▸ **Collected material**:
------

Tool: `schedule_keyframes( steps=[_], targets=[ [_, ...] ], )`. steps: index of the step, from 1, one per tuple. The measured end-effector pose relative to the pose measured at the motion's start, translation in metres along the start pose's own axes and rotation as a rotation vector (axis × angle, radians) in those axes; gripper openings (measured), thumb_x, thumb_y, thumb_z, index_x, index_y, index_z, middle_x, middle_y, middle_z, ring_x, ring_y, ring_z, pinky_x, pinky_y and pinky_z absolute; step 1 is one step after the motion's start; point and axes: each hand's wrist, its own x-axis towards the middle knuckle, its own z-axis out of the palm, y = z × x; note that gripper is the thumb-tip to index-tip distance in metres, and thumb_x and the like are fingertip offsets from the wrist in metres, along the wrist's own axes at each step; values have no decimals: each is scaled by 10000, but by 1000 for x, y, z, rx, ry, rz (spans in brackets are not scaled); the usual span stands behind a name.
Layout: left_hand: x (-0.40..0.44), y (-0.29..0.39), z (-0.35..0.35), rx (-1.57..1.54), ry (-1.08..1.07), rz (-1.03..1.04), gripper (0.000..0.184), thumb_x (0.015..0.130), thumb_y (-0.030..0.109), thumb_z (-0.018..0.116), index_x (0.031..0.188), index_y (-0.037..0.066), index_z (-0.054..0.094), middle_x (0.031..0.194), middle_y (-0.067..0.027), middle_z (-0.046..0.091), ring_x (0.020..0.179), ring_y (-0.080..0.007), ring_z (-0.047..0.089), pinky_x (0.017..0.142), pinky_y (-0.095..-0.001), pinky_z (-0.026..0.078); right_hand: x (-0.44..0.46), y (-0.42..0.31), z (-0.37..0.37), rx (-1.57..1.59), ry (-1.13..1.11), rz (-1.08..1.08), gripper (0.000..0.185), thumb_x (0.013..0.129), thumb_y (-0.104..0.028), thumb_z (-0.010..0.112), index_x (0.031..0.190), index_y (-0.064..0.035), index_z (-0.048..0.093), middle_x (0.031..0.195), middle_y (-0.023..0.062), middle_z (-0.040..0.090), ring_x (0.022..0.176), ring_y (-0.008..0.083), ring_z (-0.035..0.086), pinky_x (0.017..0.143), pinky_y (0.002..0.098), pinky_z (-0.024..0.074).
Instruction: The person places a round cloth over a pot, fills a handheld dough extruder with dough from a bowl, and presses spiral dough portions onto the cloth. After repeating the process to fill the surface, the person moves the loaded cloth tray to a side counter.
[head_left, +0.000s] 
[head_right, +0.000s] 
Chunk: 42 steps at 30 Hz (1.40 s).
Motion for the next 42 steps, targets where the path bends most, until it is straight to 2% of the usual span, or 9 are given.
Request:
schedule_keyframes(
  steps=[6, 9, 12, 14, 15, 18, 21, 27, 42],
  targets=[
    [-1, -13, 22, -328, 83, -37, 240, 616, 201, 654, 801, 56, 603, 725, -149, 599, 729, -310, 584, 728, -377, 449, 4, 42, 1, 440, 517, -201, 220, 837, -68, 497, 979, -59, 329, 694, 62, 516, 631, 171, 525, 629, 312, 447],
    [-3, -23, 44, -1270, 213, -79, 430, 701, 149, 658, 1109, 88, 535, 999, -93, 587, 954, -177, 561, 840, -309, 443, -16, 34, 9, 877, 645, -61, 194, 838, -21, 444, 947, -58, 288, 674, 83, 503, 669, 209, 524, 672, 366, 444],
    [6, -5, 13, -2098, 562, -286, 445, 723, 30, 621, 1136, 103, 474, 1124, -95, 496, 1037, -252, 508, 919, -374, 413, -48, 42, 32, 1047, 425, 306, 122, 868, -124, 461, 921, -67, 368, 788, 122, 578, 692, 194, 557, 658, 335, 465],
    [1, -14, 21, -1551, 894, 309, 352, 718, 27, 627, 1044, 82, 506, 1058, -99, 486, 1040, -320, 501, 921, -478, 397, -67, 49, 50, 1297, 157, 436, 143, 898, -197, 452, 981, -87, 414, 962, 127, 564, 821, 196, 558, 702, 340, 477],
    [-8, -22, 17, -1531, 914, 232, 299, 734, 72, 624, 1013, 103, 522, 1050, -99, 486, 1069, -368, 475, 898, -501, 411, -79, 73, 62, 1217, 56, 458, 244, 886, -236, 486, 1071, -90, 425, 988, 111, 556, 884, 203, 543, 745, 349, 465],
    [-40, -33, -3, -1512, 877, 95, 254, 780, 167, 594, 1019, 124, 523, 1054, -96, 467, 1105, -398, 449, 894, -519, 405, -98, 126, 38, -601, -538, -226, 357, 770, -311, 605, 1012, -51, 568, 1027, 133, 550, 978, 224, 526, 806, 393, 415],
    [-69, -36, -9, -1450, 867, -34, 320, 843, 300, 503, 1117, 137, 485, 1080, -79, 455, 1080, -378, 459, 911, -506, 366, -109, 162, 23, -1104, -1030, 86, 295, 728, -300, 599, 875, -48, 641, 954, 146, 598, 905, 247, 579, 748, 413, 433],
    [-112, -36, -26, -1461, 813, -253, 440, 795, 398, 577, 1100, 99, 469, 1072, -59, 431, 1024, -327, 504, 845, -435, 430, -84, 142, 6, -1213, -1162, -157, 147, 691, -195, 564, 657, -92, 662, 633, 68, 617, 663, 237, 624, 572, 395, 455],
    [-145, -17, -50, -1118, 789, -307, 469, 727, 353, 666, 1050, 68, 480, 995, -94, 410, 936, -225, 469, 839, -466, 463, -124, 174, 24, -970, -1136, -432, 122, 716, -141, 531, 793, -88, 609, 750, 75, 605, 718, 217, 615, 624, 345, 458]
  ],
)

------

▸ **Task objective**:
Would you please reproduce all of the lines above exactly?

▸ **Response to this task**:
Tool: `schedule_keyframes( steps=[_], targets=[ [_, ...] ], )`. steps: index of the step, from 1, one per tuple. The measured end-effector pose relative to the pose measured at the motion's start, translation in metres along the start pose's own axes and rotation as a rotation vector (axis × angle, radians) in those axes; gripper openings (measured), thumb_x, thumb_y, thumb_z, index_x, index_y, index_z, middle_x, middle_y, middle_z, ring_x, ring_y, ring_z, pinky_x, pinky_y and pinky_z absolute; step 1 is one step after the motion's start; point and axes: each hand's wrist, its own x-axis towards the middle knuckle, its own z-axis out of the palm, y = z × x; note that gripper is the thumb-tip to index-tip distance in metres, and thumb_x and the like are fingertip offsets from the wrist in metres, along the wrist's own axes at each step; values have no decimals: each is scaled by 10000, but by 1000 for x, y, z, rx, ry, rz (spans in brackets are not scaled); the usual span stands behind a name.
Layout: left_hand: x (-0.40..0.44), y (-0.29..0.39), z (-0.35..0.35), rx (-1.57..1.54), ry (-1.08..1.07), rz (-1.03..1.04), gripper (0.000..0.184), thumb_x (0.015..0.130), thumb_y (-0.030..0.109), thumb_z (-0.018..0.116), index_x (0.031..0.188), index_y (-0.037..0.066), index_z (-0.054..0.094), middle_x (0.031..0.194), middle_y (-0.067..0.027), middle_z (-0.046..0.091), ring_x (0.020..0.179), ring_y (-0.080..0.007), ring_z (-0.047..0.089), pinky_x (0.017..0.142), pinky_y (-0.095..-0.001), pinky_z (-0.026..0.078); right_hand: x (-0.44..0.46), y (-0.42..0.31), z (-0.37..0.37), rx (-1.57..1.59), ry (-1.13..1.11), rz (-1.08..1.08), gripper (0.000..0.185), thumb_x (0.013..0.129), thumb_y (-0.104..0.028), thumb_z (-0.010..0.112), index_x (0.031..0.190), index_y (-0.064..0.035), index_z (-0.048..0.093), middle_x (0.031..0.195), middle_y (-0.023..0.062), middle_z (-0.040..0.090), ring_x (0.022..0.176), ring_y (-0.008..0.083), ring_z (-0.035..0.086), pinky_x (0.017..0.143), pinky_y (0.002..0.098), pinky_z (-0.024..0.074).
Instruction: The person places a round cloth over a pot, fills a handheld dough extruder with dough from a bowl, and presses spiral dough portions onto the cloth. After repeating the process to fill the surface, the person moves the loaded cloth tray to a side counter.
[head_left, +0.000s] 
[head_right, +0.000s] 
Chunk: 42 steps at 30 Hz (1.40 s).
Motion for the next 42 steps, targets where the path bends most, until it is straight to 2% of the usual span, or 9 are given.
Request:
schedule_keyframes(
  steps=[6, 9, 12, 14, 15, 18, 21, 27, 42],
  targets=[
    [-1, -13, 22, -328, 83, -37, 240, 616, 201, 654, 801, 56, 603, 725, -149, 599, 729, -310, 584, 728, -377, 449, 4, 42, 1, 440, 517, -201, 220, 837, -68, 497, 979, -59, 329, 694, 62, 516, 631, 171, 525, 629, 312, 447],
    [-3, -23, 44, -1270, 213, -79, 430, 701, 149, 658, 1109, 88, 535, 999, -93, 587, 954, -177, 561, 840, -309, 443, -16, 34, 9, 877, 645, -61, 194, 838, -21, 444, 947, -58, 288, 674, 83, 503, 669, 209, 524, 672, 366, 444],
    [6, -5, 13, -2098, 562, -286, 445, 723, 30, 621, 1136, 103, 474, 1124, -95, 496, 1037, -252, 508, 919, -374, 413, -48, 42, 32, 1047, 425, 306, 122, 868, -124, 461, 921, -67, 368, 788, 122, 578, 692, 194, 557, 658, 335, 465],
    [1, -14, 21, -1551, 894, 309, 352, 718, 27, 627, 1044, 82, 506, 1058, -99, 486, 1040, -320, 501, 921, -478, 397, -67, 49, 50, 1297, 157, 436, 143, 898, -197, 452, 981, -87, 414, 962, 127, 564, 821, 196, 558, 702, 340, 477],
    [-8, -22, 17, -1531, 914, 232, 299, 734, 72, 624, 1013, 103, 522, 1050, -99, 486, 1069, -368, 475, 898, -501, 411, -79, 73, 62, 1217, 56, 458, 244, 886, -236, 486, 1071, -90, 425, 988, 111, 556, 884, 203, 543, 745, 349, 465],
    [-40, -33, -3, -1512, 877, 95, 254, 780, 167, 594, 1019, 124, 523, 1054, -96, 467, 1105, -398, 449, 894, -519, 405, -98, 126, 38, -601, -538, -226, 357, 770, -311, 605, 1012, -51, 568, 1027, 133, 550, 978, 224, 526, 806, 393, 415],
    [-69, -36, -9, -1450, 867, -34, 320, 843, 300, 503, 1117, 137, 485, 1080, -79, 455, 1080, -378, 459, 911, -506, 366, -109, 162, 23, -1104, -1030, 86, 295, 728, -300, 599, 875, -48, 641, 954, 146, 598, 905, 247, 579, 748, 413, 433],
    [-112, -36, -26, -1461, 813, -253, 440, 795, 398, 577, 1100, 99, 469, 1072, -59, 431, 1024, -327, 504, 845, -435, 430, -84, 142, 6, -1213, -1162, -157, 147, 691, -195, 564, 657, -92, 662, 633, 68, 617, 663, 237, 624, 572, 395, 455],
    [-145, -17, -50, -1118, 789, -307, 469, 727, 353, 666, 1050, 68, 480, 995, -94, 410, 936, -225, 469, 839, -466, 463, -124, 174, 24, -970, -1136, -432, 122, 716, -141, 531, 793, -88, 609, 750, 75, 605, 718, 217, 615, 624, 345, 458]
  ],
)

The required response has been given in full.